As a global resource built from the spare time of millions of volunteers, Wikipedia may be the epitome of Web 2.0. But the Wikimedia Foundation, a nonprofit organization that runs Wikipedia, among other projects, is now thinking about how to make it a linchpin of Web 3.0, or the semantic Web.
That means making some of the data on Wikipedia’s 15 million (and counting) articles understandable to computers as well as humans. This would allow software to know, for example, that the numbers shown in one of the columns in this table listing U.S. presidents are dates. That could, in turn, allow applications that draw on Wikipedia to automatically generate historical timelines or answer the kind of general knowledge questions that would usually entail a person finding and reading a relevant entry on the site.
At the 2010 Semantic Technology conference in San Francisco last month, the foundation’s deputy director, Erik Möller, and colleague Trevor Parscal, a user-experience developer for Wikimedia, showed some first steps taken by the foundation to explore how more semantic structure might be added to Wikipedia. They also appealed to the semantic Web community to help develop ways to make Wikipedia’s knowledge more accessible to computers and software.

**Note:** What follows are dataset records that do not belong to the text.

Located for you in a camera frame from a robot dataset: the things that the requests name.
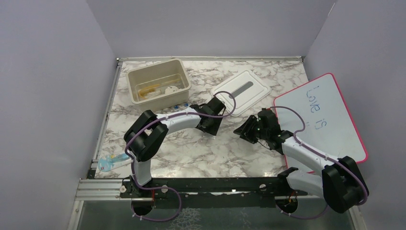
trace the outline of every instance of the black mount bracket
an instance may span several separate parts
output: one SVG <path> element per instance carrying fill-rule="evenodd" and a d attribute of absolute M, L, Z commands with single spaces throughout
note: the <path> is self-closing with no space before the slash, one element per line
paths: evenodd
<path fill-rule="evenodd" d="M 307 195 L 303 191 L 290 188 L 286 177 L 294 169 L 288 169 L 277 177 L 239 177 L 239 178 L 153 178 L 144 187 L 174 188 L 180 193 L 183 208 L 217 207 L 275 207 L 276 196 L 289 196 L 297 192 L 298 196 Z M 132 179 L 123 180 L 126 187 L 121 198 L 151 198 L 150 190 L 139 189 Z M 154 191 L 154 201 L 133 201 L 133 208 L 139 212 L 155 208 L 176 208 L 178 198 L 172 191 Z M 282 206 L 294 212 L 292 206 Z"/>
<path fill-rule="evenodd" d="M 219 115 L 219 113 L 224 110 L 226 106 L 218 98 L 214 97 L 207 104 L 192 104 L 190 107 L 201 114 Z M 202 119 L 196 128 L 204 133 L 209 133 L 216 136 L 223 119 L 210 118 L 206 116 L 201 116 L 201 118 Z"/>
<path fill-rule="evenodd" d="M 293 136 L 293 133 L 281 130 L 276 114 L 270 109 L 262 109 L 258 113 L 258 118 L 254 115 L 249 116 L 248 120 L 234 130 L 234 133 L 240 135 L 240 138 L 255 144 L 259 139 L 265 140 L 271 150 L 282 152 L 282 143 Z"/>

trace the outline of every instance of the glass panel
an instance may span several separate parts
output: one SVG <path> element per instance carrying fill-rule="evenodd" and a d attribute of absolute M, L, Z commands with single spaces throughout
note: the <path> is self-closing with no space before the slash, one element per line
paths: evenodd
<path fill-rule="evenodd" d="M 321 199 L 300 199 L 297 215 L 311 216 L 323 210 Z M 154 209 L 150 217 L 168 217 L 173 209 Z M 132 218 L 128 201 L 86 201 L 79 222 L 80 230 L 352 230 L 349 213 L 329 210 L 314 220 L 298 220 L 281 214 L 276 208 L 186 208 L 172 221 L 157 223 Z"/>

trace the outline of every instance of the whiteboard
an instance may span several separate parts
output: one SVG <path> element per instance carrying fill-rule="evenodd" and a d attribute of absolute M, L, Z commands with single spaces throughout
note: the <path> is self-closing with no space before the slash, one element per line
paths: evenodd
<path fill-rule="evenodd" d="M 368 159 L 368 153 L 348 111 L 334 75 L 324 74 L 276 97 L 274 105 L 290 107 L 302 116 L 306 129 L 298 137 L 330 156 L 350 156 L 357 163 Z M 294 132 L 302 122 L 289 110 L 277 108 L 282 130 Z M 312 170 L 297 160 L 286 157 L 288 167 L 305 172 Z"/>

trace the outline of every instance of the gray wall
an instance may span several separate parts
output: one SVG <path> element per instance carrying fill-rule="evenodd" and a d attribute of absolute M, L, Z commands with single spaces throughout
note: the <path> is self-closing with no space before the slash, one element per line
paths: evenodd
<path fill-rule="evenodd" d="M 87 0 L 124 57 L 306 55 L 335 0 Z"/>
<path fill-rule="evenodd" d="M 65 229 L 115 56 L 85 0 L 0 3 L 1 229 Z"/>
<path fill-rule="evenodd" d="M 332 72 L 369 152 L 368 229 L 404 229 L 406 1 L 338 0 L 304 61 L 309 78 Z"/>

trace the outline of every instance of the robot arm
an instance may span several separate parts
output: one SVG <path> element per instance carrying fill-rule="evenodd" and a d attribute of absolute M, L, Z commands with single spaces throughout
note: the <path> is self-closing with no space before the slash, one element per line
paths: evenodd
<path fill-rule="evenodd" d="M 339 165 L 327 160 L 327 157 L 325 159 L 321 158 L 303 147 L 302 144 L 306 143 L 296 137 L 302 143 L 299 144 L 293 137 L 292 132 L 281 130 L 278 118 L 271 110 L 262 109 L 258 113 L 258 118 L 253 115 L 250 116 L 234 133 L 250 143 L 256 143 L 259 139 L 265 140 L 271 150 L 292 157 L 315 172 L 309 174 L 299 171 L 297 168 L 292 168 L 293 171 L 291 170 L 286 176 L 286 180 L 292 189 L 306 191 L 324 198 L 327 204 L 338 213 L 343 213 L 362 201 L 363 189 L 355 181 L 355 178 Z M 323 151 L 310 147 L 327 156 Z M 348 156 L 342 159 L 333 156 L 329 156 L 329 158 L 338 161 L 356 175 L 366 188 L 367 193 L 369 193 L 354 159 Z"/>
<path fill-rule="evenodd" d="M 315 155 L 299 144 L 298 141 L 302 141 L 300 139 L 296 141 L 292 132 L 281 130 L 276 115 L 271 110 L 266 109 L 262 109 L 258 113 L 258 117 L 254 115 L 250 116 L 234 133 L 252 144 L 255 144 L 259 139 L 265 140 L 271 150 L 276 150 L 280 154 L 295 158 L 314 170 L 315 174 L 308 174 L 299 171 L 297 168 L 289 168 L 277 177 L 245 178 L 244 180 L 242 178 L 240 178 L 241 180 L 238 180 L 238 178 L 236 180 L 224 178 L 225 180 L 221 184 L 215 184 L 219 178 L 192 179 L 192 182 L 186 178 L 155 178 L 154 181 L 151 181 L 151 158 L 157 153 L 165 136 L 184 128 L 197 128 L 203 132 L 216 135 L 222 118 L 207 117 L 206 115 L 218 116 L 224 108 L 224 104 L 215 97 L 207 104 L 191 105 L 190 108 L 184 111 L 172 114 L 154 114 L 150 110 L 143 112 L 124 136 L 129 150 L 135 156 L 133 169 L 138 184 L 147 187 L 151 186 L 152 183 L 155 186 L 158 184 L 168 184 L 170 186 L 172 184 L 171 186 L 175 187 L 178 191 L 183 193 L 192 192 L 196 194 L 194 196 L 202 199 L 208 198 L 207 193 L 229 192 L 229 190 L 250 194 L 245 196 L 237 195 L 237 198 L 236 194 L 227 195 L 219 200 L 217 200 L 218 197 L 212 196 L 215 200 L 213 204 L 225 204 L 227 206 L 235 204 L 234 200 L 230 202 L 227 200 L 228 198 L 230 200 L 243 200 L 246 202 L 244 204 L 248 206 L 257 205 L 256 202 L 260 206 L 272 206 L 272 202 L 265 204 L 263 197 L 283 196 L 291 194 L 293 190 L 300 190 L 323 197 L 327 204 L 338 213 L 345 212 L 350 207 L 360 203 L 364 198 L 363 188 L 366 188 L 366 185 L 356 162 L 352 158 L 346 156 L 341 159 L 334 159 L 340 166 Z M 147 125 L 149 125 L 148 127 L 151 131 L 149 134 L 145 131 L 141 132 Z M 130 141 L 138 132 L 141 132 L 140 135 L 133 141 Z M 342 169 L 342 166 L 355 175 L 361 183 L 358 183 L 353 176 Z M 199 184 L 192 186 L 197 181 L 200 181 Z M 245 182 L 236 187 L 236 184 L 242 181 Z M 263 189 L 263 186 L 266 186 L 266 184 L 272 184 L 272 186 Z M 133 189 L 138 191 L 137 193 L 129 192 L 128 194 L 131 197 L 145 196 L 133 184 L 130 183 L 129 186 L 132 188 L 129 191 L 133 191 Z M 173 198 L 163 195 L 162 199 Z M 197 205 L 199 207 L 202 204 L 206 204 L 206 202 L 198 203 Z"/>
<path fill-rule="evenodd" d="M 202 132 L 216 135 L 222 118 L 210 118 L 203 115 L 219 115 L 225 105 L 216 97 L 207 104 L 193 104 L 185 110 L 171 114 L 155 114 L 151 110 L 143 112 L 124 135 L 128 143 L 141 129 L 154 120 L 163 119 L 149 128 L 150 134 L 142 132 L 131 143 L 129 150 L 135 155 L 134 171 L 140 185 L 151 179 L 151 158 L 158 152 L 166 135 L 185 128 L 197 128 Z"/>

“Semantic information already exists in Wikipedia, and people are already building on it,” says Möller. “Unfortunately, we’re not really helping, and they have to use extensive processing to do so.”
One example is DBPedia, a semantic database built using software collect data from the site’s pages, and maintained by the Free University of Berlin and the University of Leipzig, both in Germany. Another is Freebase, a for-profit knowledge database, much of which was also sourced by scraping Wikipedia. Freebase is the data source used by question-answering search engine PowerSet, which was acquired by Microsoft to be part of its Bing search engine.
The first targets for Möller and Parscal are the “infoboxes” that appear as summaries on many Wikipedia pages, and the tables in entries, such as this one showing the gross national product of all the countries in the world.
“Just being able to reuse that data within Wikipedia would be a big thing,” says Yaron Koren, who runs a consultancy that specializes in Semantic MediaWiki, an extension to the MediaWiki software used to build Wikipedia. “The manual work that goes into maintaining the many tables and lists today could be eliminated,” he adds. Instead, lists could be automatically generated from the infoboxes of other pages. It would also be possible to generate maps, using the location coordinates that feature on some pages, or automatically generate timelines to summarize periods in history covered by many other pages, says Möller.